** Brief **
Of the material below, only the lines from the line containing "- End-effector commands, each" down to the line containing "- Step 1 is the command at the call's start" belong in the answer, written out exactly.

***** Source data *****

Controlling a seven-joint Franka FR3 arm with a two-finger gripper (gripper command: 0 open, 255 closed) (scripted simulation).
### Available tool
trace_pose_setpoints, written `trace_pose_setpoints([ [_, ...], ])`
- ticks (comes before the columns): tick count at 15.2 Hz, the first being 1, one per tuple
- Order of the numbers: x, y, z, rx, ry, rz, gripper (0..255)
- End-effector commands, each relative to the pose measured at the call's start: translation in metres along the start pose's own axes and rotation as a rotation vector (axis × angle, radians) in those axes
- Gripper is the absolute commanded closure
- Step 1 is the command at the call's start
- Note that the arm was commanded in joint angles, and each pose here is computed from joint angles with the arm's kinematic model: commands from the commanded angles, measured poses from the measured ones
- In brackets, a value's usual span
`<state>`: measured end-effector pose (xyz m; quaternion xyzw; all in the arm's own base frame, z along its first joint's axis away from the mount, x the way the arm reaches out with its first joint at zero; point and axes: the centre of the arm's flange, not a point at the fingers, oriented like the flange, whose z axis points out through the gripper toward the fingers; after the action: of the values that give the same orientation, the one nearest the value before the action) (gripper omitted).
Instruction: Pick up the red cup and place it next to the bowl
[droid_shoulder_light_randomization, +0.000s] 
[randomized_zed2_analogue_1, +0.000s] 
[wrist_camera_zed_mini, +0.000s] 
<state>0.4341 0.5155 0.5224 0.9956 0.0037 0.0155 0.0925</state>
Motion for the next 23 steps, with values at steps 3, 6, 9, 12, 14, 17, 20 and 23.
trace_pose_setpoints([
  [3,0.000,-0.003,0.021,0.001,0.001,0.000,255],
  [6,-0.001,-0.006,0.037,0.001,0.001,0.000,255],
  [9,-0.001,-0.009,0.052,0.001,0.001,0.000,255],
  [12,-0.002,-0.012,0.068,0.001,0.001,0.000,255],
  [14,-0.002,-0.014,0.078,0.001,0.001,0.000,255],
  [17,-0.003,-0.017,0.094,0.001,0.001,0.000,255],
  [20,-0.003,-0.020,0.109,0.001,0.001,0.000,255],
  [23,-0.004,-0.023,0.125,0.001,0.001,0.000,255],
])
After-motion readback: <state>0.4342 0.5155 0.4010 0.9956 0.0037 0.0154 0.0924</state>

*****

** Written answer **
- End-effector commands, each relative to the pose measured at the call's start: translation in metres along the start pose's own axes and rotation as a rotation vector (axis × angle, radians) in those axes
- Gripper is the absolute commanded closure
- Step 1 is the command at the call's start

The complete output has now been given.